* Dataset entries
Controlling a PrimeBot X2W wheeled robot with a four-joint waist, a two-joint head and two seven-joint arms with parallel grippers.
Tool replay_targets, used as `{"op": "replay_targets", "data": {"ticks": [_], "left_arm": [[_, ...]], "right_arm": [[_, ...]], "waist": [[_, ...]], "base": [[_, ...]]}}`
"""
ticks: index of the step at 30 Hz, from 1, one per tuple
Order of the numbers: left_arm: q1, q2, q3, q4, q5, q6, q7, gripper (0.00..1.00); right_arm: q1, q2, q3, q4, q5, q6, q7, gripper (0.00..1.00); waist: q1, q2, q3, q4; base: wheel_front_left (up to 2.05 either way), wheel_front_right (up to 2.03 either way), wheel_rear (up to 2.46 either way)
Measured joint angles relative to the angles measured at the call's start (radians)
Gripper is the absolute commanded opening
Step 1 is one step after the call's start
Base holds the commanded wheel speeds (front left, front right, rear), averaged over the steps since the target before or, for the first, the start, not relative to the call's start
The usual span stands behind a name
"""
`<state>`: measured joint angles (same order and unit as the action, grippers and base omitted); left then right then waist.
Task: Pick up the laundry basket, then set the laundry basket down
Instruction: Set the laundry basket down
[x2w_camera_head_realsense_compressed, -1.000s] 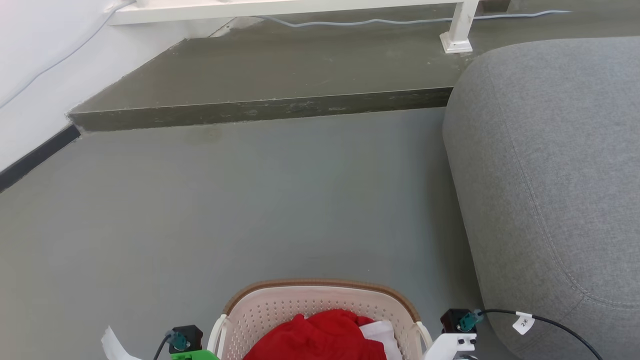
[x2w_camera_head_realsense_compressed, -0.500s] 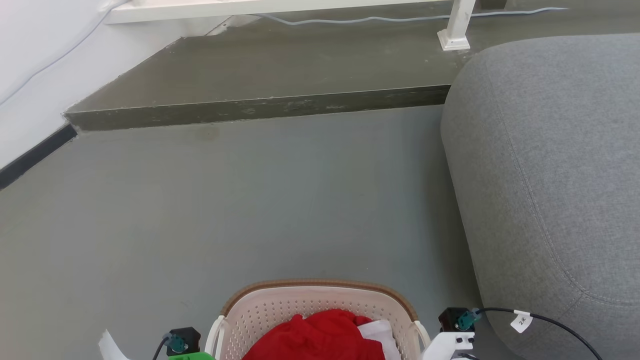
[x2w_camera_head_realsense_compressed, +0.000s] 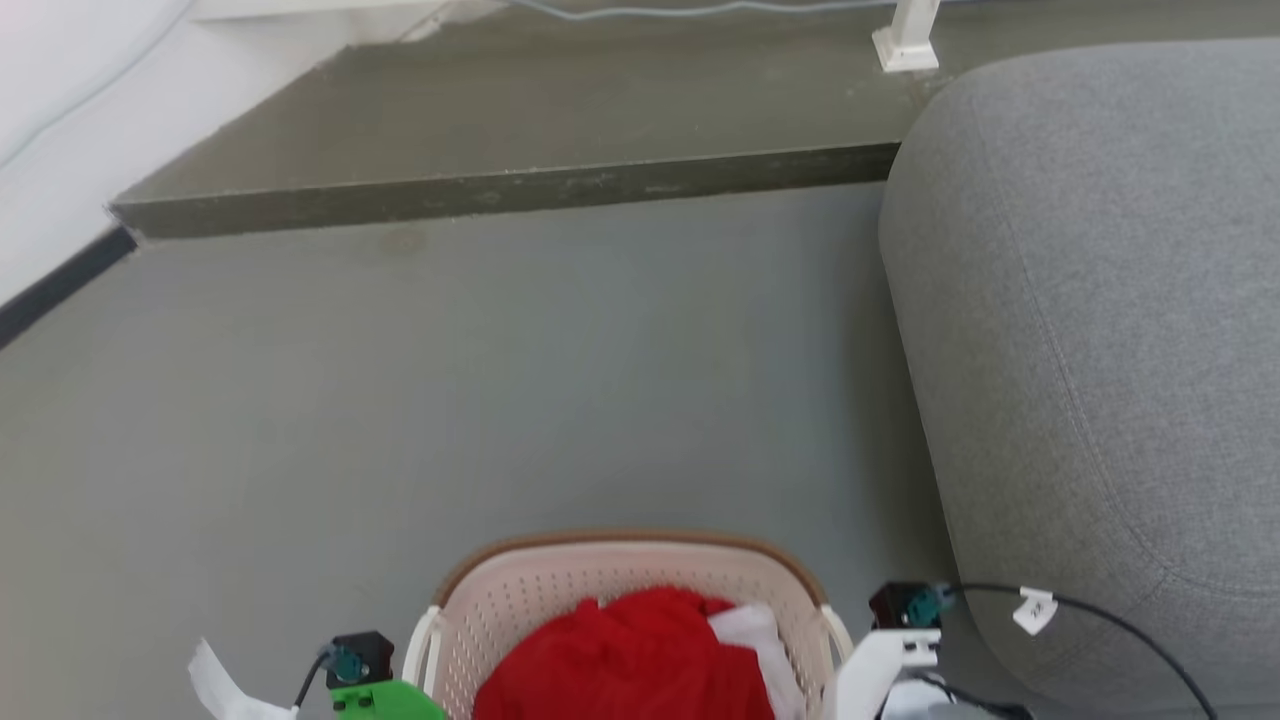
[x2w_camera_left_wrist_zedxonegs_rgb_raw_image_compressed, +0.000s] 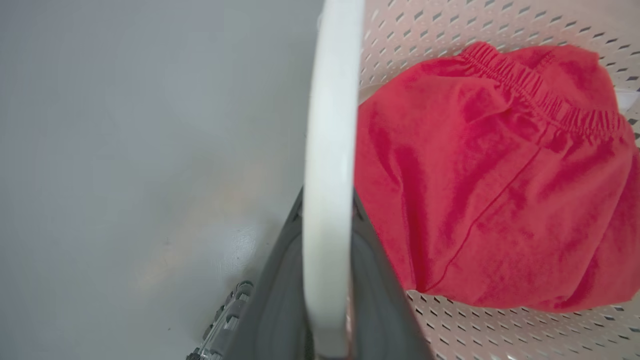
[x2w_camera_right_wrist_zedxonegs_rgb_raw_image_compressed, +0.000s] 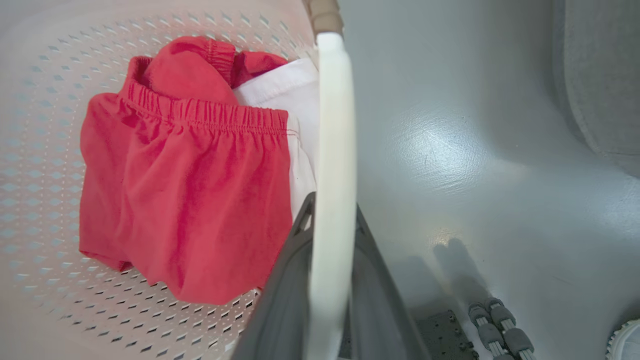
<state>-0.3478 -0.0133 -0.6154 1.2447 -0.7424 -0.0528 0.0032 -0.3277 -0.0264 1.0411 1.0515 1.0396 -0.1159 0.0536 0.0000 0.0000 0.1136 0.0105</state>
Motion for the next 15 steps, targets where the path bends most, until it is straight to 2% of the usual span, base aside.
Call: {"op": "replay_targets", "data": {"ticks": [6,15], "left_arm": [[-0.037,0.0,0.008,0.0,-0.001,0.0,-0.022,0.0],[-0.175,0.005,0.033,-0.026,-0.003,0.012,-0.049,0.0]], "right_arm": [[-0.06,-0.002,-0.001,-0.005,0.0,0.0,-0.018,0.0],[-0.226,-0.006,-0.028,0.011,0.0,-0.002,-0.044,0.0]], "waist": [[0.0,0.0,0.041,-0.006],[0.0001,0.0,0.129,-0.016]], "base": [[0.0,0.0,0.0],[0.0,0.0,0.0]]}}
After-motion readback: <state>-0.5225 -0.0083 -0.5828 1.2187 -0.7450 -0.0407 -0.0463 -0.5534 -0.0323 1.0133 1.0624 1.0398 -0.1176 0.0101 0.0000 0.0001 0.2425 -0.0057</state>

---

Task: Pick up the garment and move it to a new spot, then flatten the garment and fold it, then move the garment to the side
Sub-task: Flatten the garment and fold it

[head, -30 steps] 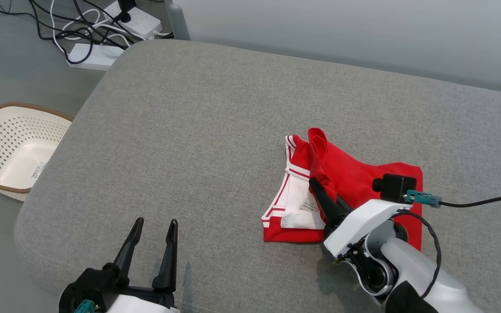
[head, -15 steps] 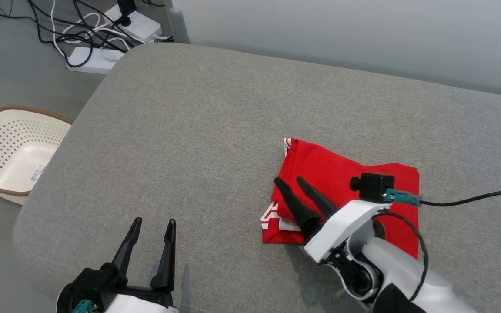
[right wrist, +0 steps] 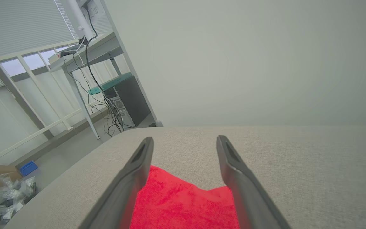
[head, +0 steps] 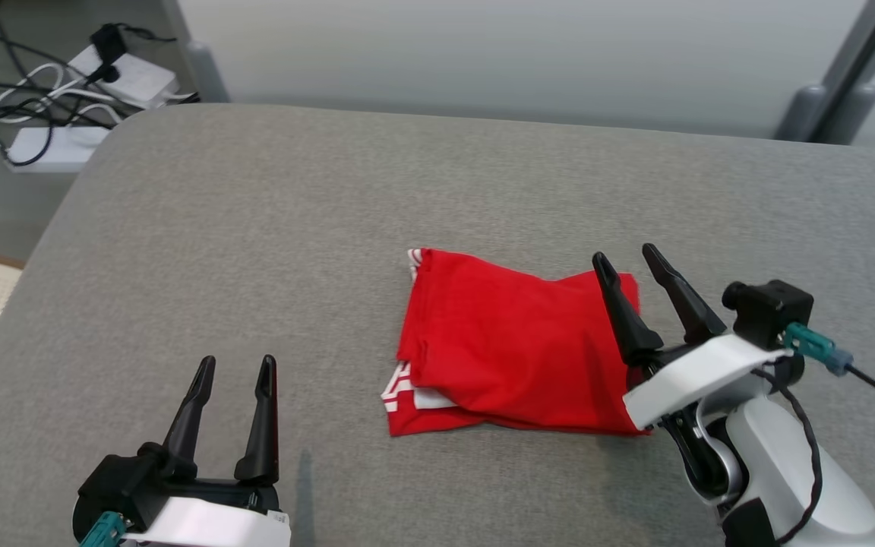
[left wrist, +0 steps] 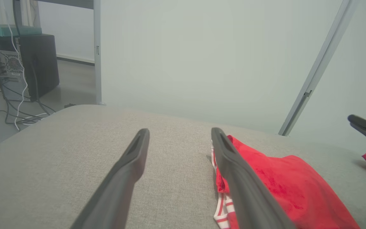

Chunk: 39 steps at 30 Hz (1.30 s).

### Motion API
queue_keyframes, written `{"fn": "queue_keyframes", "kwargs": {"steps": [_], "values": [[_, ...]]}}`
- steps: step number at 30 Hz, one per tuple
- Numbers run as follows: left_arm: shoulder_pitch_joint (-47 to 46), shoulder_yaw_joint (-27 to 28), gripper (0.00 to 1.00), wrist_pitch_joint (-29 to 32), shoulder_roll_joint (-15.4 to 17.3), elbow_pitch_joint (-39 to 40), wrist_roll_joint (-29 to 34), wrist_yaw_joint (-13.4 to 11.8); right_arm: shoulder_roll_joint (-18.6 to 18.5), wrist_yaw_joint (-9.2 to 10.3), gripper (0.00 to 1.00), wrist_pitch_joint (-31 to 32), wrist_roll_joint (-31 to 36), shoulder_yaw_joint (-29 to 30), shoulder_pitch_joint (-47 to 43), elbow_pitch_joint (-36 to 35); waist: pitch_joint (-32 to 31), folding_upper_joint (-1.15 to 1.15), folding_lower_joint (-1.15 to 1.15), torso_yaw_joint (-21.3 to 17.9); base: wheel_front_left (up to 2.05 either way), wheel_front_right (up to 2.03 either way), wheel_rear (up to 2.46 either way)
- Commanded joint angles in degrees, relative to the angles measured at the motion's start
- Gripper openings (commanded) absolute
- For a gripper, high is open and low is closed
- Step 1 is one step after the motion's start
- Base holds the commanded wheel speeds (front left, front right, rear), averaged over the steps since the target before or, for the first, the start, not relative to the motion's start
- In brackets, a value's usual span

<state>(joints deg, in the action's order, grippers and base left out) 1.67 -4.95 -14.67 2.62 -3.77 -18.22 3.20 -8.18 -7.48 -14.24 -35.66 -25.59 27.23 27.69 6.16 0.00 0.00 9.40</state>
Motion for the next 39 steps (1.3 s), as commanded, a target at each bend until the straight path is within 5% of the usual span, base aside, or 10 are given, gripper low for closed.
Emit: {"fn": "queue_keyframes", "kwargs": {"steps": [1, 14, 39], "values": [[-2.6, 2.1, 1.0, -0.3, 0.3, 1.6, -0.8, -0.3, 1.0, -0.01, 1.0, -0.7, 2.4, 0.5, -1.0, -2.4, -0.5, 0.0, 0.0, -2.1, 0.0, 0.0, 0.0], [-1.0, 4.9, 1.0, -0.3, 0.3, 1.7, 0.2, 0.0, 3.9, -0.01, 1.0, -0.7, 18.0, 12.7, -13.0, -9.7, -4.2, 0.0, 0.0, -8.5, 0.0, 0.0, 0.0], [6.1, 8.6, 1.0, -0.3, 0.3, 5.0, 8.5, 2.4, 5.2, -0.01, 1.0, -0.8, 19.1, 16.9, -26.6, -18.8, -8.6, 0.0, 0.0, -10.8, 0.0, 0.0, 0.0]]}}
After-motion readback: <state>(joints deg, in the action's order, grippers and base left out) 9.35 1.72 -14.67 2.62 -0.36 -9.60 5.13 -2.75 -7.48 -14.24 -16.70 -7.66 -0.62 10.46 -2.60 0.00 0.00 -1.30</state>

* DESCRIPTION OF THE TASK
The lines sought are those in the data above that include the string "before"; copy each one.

* REPLY
Base holds the commanded wheel speeds (front left, front right, rear), averaged over the steps since the target before or, for the first, the start, not relative to the call's start
- Base holds the commanded wheel speeds (front left, front right, rear), averaged over the steps since the target before or, for the first, the start, not relative to the motion's start

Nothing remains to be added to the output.